Paul J. Nuechterlein
Bethel/Bethlehem Lutheran Church,
Muskego, WI, November 21, 2021

YouTube: https://youtu.be/81i6Pt3IQSM?t=745

Notes

1. Christ the King Sunday was instituted first in the Roman Catholic Church in 1925, initially in October, and then moved to its present location at the end of Ordinary time in 1970. Protestants have gradually accepted it as part of its lectionary, cementing its place with the finalization of the Revised Common Lectionary in 1994. For more, see: https://en.wikipedia.org/wiki/Feast_of_Christ_the_King

2. From Brian McLaren, Faith after Doubt, 134.

3. The passage in question is Mark 10:35-45, which appears in the lectionary on Proper 24B (October 16-22).

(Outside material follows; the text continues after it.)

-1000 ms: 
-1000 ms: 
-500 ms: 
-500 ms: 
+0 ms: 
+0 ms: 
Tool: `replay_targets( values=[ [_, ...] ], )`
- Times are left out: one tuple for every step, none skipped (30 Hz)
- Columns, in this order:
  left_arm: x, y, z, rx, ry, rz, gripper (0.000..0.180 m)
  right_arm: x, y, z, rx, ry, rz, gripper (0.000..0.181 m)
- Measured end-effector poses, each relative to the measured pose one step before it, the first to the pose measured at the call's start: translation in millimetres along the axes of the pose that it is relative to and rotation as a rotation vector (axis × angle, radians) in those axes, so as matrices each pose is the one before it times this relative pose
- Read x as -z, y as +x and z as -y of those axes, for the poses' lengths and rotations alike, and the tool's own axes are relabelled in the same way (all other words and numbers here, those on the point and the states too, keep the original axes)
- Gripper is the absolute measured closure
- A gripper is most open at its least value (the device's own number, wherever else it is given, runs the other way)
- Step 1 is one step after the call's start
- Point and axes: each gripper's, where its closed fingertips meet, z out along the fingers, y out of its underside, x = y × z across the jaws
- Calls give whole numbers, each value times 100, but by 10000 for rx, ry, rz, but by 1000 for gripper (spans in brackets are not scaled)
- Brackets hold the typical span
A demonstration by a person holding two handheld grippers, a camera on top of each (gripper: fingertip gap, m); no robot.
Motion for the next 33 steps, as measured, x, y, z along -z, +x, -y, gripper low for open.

In 2021 that Sunday fell on October 17, five weeks prior to Reign of Christ Sunday on November 21.

4. There’s a lot more that could be unpacked from this passage which time doesn’t allow for due to editing choices made for this sermon. A key place to look for more on this text is the work of N.T. Wright, for whom the notion of Jesus coming as a decidedly different kind of king is so crucial that he wrote an entire book focused on it: How God Became King: The Forgotten Story of the Gospels. This passage appears often in that book, and at crucial places, such as pages 144-45 and 228-32. He also revisits this theme in a more recent book, Broken Signposts, 177-78.